(Records from a collection)

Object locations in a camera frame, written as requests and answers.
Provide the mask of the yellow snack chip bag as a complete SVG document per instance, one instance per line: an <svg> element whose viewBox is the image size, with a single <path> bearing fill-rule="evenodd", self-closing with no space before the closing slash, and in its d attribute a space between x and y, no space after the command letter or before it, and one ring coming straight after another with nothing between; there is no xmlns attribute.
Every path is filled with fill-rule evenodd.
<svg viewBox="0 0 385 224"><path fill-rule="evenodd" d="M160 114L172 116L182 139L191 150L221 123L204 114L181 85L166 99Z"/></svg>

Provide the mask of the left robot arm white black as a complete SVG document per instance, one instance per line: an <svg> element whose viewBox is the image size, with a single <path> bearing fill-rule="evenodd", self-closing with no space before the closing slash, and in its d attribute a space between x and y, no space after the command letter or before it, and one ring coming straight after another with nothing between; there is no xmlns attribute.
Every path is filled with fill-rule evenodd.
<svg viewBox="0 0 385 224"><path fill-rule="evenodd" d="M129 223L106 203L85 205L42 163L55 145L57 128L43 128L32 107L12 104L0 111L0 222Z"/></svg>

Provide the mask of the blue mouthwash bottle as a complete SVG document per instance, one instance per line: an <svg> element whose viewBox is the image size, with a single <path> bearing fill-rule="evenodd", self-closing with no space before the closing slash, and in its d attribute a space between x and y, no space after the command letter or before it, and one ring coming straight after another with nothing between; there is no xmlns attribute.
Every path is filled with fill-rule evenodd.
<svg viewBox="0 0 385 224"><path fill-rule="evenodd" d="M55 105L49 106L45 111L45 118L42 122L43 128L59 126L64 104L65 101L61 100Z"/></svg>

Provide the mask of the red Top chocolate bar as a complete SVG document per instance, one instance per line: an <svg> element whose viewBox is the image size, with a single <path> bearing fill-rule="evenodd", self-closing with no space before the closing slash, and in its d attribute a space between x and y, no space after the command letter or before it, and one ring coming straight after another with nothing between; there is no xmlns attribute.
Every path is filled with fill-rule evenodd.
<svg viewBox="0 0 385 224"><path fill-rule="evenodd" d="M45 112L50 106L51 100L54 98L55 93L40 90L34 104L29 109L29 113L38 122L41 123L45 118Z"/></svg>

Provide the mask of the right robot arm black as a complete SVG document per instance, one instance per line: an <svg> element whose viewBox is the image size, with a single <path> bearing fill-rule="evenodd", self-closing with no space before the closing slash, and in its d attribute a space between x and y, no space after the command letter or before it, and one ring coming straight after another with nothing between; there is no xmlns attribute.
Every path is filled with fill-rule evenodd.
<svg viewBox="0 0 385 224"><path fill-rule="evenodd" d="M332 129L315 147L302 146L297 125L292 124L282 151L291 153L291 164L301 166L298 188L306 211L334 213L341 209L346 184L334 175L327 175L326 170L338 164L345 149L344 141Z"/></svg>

## What you should do
The task requires each record above to be restated exactly.

## Result
Object locations in a camera frame, written as requests and answers.
Provide the mask of the yellow snack chip bag as a complete SVG document per instance, one instance per line: an <svg> element whose viewBox is the image size, with a single <path> bearing fill-rule="evenodd", self-closing with no space before the closing slash, and in its d attribute a space between x and y, no space after the command letter or before it, and one ring coming straight after another with nothing between; there is no xmlns attribute.
Every path is filled with fill-rule evenodd.
<svg viewBox="0 0 385 224"><path fill-rule="evenodd" d="M160 114L172 116L182 139L191 150L221 123L204 114L181 85L166 99Z"/></svg>

Provide the mask of the left robot arm white black as a complete SVG document per instance, one instance per line: an <svg> element whose viewBox is the image size, with a single <path> bearing fill-rule="evenodd", self-closing with no space before the closing slash, and in its d attribute a space between x and y, no space after the command letter or before it, and one ring coming straight after another with nothing between; there is no xmlns attribute.
Every path is filled with fill-rule evenodd.
<svg viewBox="0 0 385 224"><path fill-rule="evenodd" d="M129 223L106 203L85 205L42 163L55 145L57 128L43 128L32 107L12 104L0 111L0 222Z"/></svg>

Provide the mask of the blue mouthwash bottle as a complete SVG document per instance, one instance per line: an <svg> element whose viewBox is the image size, with a single <path> bearing fill-rule="evenodd", self-closing with no space before the closing slash, and in its d attribute a space between x and y, no space after the command letter or before it, and one ring coming straight after another with nothing between; there is no xmlns attribute.
Every path is filled with fill-rule evenodd.
<svg viewBox="0 0 385 224"><path fill-rule="evenodd" d="M55 105L49 106L45 111L45 118L42 122L43 128L59 126L64 104L65 101L61 100Z"/></svg>

Provide the mask of the red Top chocolate bar as a complete SVG document per instance, one instance per line: an <svg> element whose viewBox is the image size, with a single <path> bearing fill-rule="evenodd", self-closing with no space before the closing slash, and in its d attribute a space between x and y, no space after the command letter or before it, and one ring coming straight after another with nothing between; there is no xmlns attribute.
Every path is filled with fill-rule evenodd.
<svg viewBox="0 0 385 224"><path fill-rule="evenodd" d="M45 112L50 106L51 100L54 98L55 93L40 90L34 104L29 109L29 113L38 122L41 123L45 118Z"/></svg>

Provide the mask of the right robot arm black as a complete SVG document per instance, one instance per line: an <svg> element whose viewBox is the image size, with a single <path> bearing fill-rule="evenodd", self-closing with no space before the closing slash, and in its d attribute a space between x and y, no space after the command letter or before it, and one ring coming straight after another with nothing between; there is no xmlns attribute.
Every path is filled with fill-rule evenodd.
<svg viewBox="0 0 385 224"><path fill-rule="evenodd" d="M332 129L315 147L302 146L297 125L292 124L282 151L291 153L291 164L301 166L298 188L306 211L334 213L341 209L346 184L334 175L327 175L326 170L338 164L345 149L344 141Z"/></svg>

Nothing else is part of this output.